-- DATA EXCERPT follows --

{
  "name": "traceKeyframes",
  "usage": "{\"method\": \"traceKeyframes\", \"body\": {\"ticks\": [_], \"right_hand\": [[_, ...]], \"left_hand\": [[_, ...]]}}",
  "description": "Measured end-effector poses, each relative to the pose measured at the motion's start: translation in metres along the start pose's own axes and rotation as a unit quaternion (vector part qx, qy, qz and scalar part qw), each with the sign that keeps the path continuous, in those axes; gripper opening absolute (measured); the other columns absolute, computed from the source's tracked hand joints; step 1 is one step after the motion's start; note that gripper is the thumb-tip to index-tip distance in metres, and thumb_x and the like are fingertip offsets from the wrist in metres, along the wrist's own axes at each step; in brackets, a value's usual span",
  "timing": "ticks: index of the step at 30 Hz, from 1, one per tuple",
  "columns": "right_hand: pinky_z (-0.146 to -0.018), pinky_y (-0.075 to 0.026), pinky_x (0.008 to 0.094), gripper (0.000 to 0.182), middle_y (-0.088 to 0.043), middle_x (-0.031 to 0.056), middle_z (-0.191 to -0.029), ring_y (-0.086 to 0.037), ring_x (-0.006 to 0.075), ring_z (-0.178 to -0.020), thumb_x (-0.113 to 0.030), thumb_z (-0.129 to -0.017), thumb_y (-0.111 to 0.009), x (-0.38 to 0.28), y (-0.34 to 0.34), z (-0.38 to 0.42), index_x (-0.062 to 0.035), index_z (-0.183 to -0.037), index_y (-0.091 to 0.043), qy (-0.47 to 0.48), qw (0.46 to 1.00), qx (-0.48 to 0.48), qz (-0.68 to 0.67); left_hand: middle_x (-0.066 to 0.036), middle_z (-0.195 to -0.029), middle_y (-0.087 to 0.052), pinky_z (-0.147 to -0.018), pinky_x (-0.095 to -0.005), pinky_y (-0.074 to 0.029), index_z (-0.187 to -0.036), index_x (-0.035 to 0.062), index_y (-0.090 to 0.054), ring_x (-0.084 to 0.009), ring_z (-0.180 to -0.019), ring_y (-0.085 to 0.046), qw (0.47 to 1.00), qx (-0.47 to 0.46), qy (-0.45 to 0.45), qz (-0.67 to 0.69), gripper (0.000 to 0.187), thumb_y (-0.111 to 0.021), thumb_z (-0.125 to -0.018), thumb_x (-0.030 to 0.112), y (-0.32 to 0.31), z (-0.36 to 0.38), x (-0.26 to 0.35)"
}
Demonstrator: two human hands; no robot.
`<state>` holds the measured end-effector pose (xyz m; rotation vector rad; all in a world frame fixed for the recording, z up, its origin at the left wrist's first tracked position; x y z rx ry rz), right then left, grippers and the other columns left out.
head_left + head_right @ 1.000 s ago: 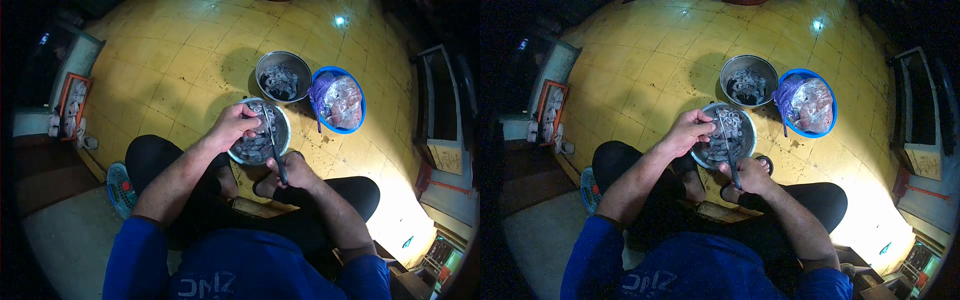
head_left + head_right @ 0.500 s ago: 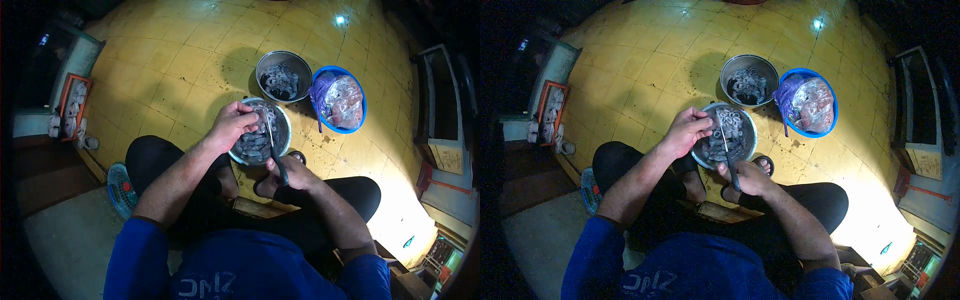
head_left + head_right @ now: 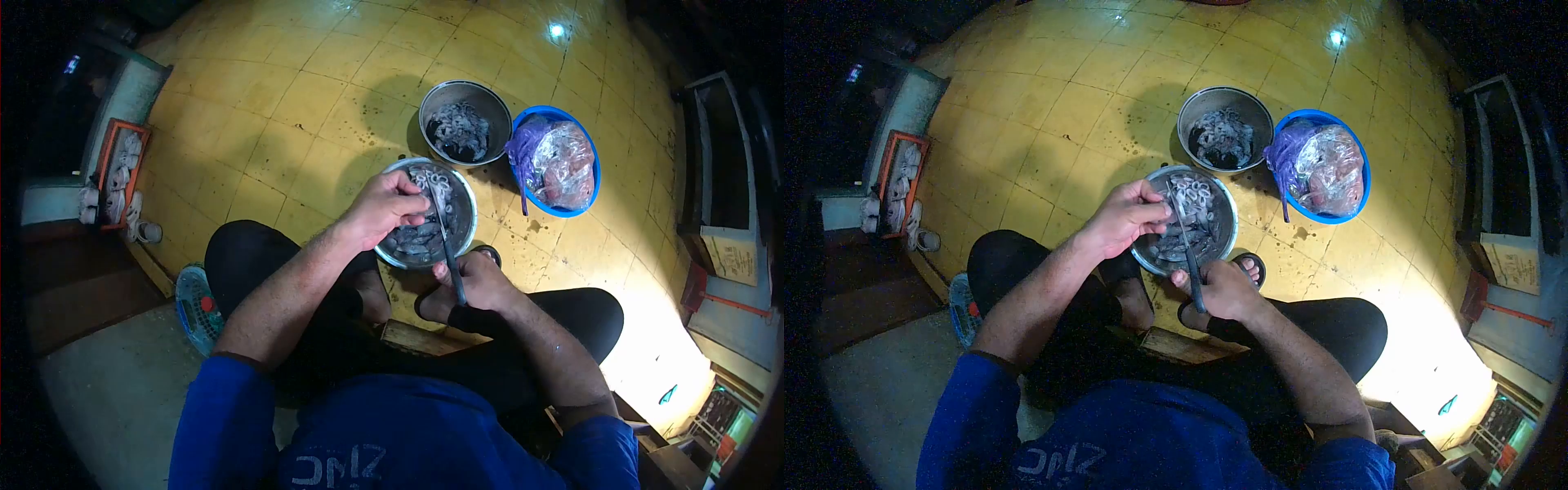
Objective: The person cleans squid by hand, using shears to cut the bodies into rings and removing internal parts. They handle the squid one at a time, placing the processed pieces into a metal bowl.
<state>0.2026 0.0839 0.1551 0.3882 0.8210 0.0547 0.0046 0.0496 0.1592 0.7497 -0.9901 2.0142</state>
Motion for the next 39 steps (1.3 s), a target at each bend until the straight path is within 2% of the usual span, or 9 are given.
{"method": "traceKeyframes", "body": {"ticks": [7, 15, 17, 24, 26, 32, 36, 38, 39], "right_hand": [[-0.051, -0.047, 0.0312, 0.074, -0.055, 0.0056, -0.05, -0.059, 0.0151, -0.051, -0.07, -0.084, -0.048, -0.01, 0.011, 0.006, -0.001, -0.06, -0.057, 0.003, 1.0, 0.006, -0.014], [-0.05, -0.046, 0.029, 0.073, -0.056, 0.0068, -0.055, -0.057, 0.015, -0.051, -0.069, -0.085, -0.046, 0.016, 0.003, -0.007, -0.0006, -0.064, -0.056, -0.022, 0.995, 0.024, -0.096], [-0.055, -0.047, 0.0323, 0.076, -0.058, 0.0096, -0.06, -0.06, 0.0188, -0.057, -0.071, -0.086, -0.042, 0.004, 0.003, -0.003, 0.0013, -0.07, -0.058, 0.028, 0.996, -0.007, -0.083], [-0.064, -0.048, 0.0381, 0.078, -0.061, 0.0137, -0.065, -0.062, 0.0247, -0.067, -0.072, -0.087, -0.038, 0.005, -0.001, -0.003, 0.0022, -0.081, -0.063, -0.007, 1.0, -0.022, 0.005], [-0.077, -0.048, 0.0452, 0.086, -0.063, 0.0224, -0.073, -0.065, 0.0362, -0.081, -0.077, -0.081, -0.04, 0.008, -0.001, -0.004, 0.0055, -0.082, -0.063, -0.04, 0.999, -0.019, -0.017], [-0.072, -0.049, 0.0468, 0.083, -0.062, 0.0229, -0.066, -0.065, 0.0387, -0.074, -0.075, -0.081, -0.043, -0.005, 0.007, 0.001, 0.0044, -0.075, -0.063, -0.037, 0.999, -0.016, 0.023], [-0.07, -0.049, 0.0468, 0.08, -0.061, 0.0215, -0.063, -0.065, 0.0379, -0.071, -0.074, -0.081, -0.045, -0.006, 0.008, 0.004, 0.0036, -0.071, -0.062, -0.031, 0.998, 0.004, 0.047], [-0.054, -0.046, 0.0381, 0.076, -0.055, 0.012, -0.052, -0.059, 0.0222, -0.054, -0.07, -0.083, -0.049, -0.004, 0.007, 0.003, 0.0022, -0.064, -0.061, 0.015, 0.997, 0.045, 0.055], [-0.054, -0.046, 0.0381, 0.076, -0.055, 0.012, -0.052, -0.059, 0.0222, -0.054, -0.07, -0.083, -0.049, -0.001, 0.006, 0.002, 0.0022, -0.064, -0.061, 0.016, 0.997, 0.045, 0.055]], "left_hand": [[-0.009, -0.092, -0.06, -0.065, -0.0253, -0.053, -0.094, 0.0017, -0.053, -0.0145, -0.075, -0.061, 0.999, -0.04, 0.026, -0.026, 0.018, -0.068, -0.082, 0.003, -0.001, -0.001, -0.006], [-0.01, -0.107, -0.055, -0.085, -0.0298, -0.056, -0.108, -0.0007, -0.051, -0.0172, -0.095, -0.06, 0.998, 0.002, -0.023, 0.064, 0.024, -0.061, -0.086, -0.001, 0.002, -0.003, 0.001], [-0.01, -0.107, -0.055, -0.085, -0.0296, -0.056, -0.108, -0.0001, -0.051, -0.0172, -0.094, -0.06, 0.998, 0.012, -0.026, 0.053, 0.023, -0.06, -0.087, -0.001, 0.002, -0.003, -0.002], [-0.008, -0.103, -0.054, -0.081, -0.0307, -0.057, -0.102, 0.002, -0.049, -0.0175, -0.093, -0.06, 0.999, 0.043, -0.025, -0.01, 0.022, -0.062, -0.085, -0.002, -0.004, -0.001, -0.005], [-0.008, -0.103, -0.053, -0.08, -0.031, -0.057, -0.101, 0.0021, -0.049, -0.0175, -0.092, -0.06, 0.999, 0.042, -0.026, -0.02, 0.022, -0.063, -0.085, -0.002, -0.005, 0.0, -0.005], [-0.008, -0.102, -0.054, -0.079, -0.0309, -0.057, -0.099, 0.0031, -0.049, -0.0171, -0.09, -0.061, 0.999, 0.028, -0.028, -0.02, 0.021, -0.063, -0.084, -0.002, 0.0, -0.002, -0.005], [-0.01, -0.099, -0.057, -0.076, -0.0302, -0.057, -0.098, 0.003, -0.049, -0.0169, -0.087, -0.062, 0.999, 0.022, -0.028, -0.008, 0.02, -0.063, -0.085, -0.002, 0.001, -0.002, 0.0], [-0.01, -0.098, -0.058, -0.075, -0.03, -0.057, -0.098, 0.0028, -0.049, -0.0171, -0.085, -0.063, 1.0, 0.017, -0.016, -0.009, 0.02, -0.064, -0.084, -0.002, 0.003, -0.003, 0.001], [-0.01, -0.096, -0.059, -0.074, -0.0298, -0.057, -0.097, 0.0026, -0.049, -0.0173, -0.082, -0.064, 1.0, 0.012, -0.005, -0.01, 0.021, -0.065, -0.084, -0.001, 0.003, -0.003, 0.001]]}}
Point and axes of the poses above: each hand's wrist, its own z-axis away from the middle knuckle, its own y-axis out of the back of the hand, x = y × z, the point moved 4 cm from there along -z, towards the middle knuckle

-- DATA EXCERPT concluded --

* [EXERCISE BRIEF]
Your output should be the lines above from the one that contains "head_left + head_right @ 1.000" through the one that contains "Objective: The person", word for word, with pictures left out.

* [ANSWER BELOW]
head_left + head_right @ 1.000 s ago: 
head_left + head_right @ 0.500 s ago: 
head_left + head_right @ now: 
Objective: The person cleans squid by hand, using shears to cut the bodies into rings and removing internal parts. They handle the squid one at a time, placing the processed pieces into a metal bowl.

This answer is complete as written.